GRC Answer

How does NIS2 incident reporting work?

Under Article 23 of NIS2, essential and important entities must report significant incidents to their national CSIRT or competent authority in stages: an early warning shortly after becoming aware of the incident, a fuller incident notification, and a final report once the incident is handled. An incident is significant if it has caused or is capable of causing serious operational disruption or financial loss, or has affected other people through considerable material or non-material damage. Because NIS2 is a directive, the exact deadlines and mechanics are shaped by each member state's transposition, so confirm the specifics against your applicable national law. The staged structure exists so authorities get an early signal quickly, then a complete picture as the situation resolves. The reporting clock only starts once you determine an incident is significant, which is why fast, accurate classification matters as much as the reporting itself. NIS2 sets out when an incident is significant, based on the disruption or loss it causes or could cause, and the harm to others. National transposition and guidance sharpen these thresholds.

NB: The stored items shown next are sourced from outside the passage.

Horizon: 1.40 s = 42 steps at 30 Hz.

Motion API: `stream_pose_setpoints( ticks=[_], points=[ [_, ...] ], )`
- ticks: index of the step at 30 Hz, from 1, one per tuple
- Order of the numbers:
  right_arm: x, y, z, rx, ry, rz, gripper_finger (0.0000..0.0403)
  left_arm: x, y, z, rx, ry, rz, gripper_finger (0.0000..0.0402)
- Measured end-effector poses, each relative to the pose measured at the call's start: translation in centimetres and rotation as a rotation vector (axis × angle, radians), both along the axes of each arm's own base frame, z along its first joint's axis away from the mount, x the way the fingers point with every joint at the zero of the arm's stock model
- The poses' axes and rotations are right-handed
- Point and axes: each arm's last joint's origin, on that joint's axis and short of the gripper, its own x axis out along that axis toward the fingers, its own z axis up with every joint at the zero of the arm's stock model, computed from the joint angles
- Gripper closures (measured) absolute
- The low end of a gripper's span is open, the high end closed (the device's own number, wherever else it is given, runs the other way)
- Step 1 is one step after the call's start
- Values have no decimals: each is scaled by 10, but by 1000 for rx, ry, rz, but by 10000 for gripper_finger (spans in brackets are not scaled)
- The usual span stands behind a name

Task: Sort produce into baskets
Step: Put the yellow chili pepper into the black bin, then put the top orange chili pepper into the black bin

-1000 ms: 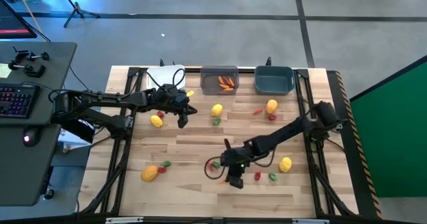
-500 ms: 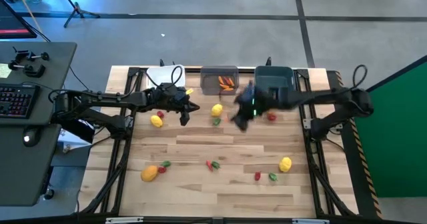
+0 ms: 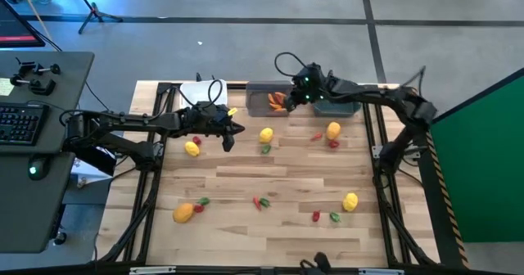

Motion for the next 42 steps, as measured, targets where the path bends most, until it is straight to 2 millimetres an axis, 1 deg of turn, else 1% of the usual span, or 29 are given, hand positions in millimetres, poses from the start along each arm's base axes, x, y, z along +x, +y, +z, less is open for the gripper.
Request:
stream_pose_setpoints(
  ticks=[3, 10, 16, 18, 21, 24, 26, 28, 30, 33, 35, 37, 40, 42],
  points=[
    [9, -16, -10, 21, 9, 4, 403, 0, 1, 0, 14, 6, 28, 401],
    [38, -38, -22, 20, 72, 50, 403, -1, 3, 0, 19, 8, 107, 401],
    [51, -53, -35, 55, 188, 92, 402, -2, 5, 0, 33, 11, 165, 401],
    [54, -55, -37, 49, 213, 118, 396, -2, 5, 0, 39, 13, 179, 401],
    [57, -57, -35, 27, 217, 145, 363, -2, 6, 0, 46, 15, 196, 401],
    [59, -59, -27, 24, 213, 147, 314, -2, 6, 0, 37, 12, 208, 401],
    [61, -60, -18, 18, 219, 158, 281, -2, 6, 0, 36, 12, 209, 401],
    [63, -61, -5, -1, 221, 180, 254, -2, 6, 0, 36, 12, 209, 401],
    [66, -59, 12, -30, 211, 199, 237, -2, 6, 0, 39, 13, 208, 401],
    [66, -52, 40, -82, 194, 222, 231, -2, 6, 0, 62, 21, 195, 401],
    [61, -47, 51, -86, 201, 234, 233, -2, 6, 0, 71, 25, 188, 401],
    [54, -40, 57, -67, 233, 252, 237, -2, 6, 0, 72, 25, 188, 401],
    [38, -28, 59, -15, 330, 305, 241, -2, 6, 0, 72, 26, 188, 401],
    [26, -16, 59, 19, 402, 359, 241, -2, 6, 0, 72, 25, 187, 401]
  ],
)
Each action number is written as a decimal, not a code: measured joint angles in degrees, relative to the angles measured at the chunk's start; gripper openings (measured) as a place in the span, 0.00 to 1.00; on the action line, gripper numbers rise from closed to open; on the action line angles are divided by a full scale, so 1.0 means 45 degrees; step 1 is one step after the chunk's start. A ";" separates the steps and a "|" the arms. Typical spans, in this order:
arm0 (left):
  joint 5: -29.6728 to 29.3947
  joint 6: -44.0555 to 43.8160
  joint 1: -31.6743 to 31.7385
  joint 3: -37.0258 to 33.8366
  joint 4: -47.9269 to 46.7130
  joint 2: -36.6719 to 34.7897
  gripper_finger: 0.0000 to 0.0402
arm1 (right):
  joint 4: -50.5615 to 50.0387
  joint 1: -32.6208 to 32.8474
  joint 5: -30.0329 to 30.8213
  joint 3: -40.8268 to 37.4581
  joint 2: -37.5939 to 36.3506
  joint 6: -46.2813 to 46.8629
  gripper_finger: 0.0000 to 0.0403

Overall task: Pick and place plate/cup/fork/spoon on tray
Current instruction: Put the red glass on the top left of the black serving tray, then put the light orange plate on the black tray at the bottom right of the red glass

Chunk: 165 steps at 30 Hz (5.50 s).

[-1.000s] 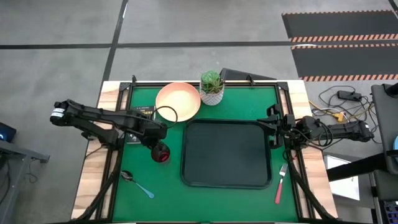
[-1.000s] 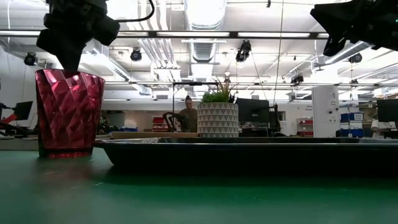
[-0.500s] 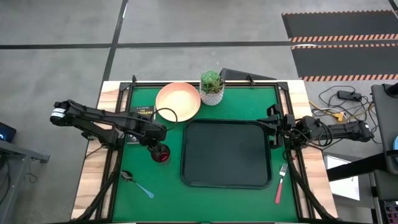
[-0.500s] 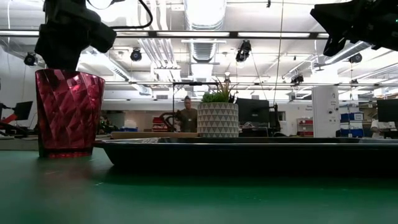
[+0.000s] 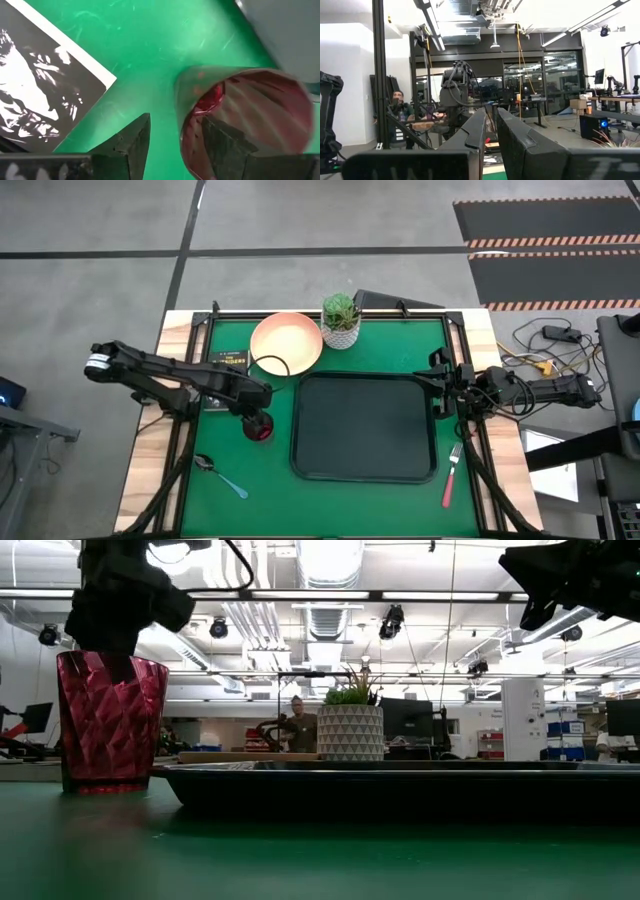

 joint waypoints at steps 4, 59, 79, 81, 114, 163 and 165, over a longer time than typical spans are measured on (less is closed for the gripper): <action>-0.0001 0.0307 -0.0003 -0.0004 -0.0007 0.0601 0.37 | -0.0031 -0.0001 -0.0003 0.0005 0.0000 0.0015 0.09; -0.0526 0.3244 0.3712 0.5530 0.2796 0.5343 0.00 | 0.0036 0.0002 -0.0008 0.0000 -0.0005 0.0034 0.09; -0.0533 0.3265 0.4130 0.5341 0.2228 0.5575 0.01 | 0.0037 -0.0001 -0.0008 0.0000 -0.0010 0.0029 0.09; -0.0537 0.3265 0.4130 0.5341 0.2261 0.5566 0.03 | 0.0037 0.0001 -0.0008 0.0002 -0.0010 0.0030 0.09; -0.0950 0.6147 0.3989 0.5216 0.2675 0.3612 0.12 | 0.0010 0.0001 -0.0018 0.0003 -0.0010 0.0034 0.09; -0.2631 1.3904 0.3517 -0.2674 0.7601 -0.0913 0.33 | -0.0629 0.0003 -0.0003 0.0000 0.0151 0.0457 0.09; -0.2657 1.4286 0.3720 -0.3090 0.8160 -0.0809 0.33 | -0.0633 0.0003 -0.0003 0.0000 0.0146 0.0457 0.09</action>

Classifying correctly is the gate: misjudge it and you either over-report routine events or, worse, miss the clock on a reportable one. Reporting is a sequence, not a single filing: an early warning soon after awareness, a subsequent notification with a fuller assessment, and a final report after the incident is resolved including root cause and mitigation. The precise timeframes are set by Article 23 and national implementation, so verify the current figures for your member state before relying on them.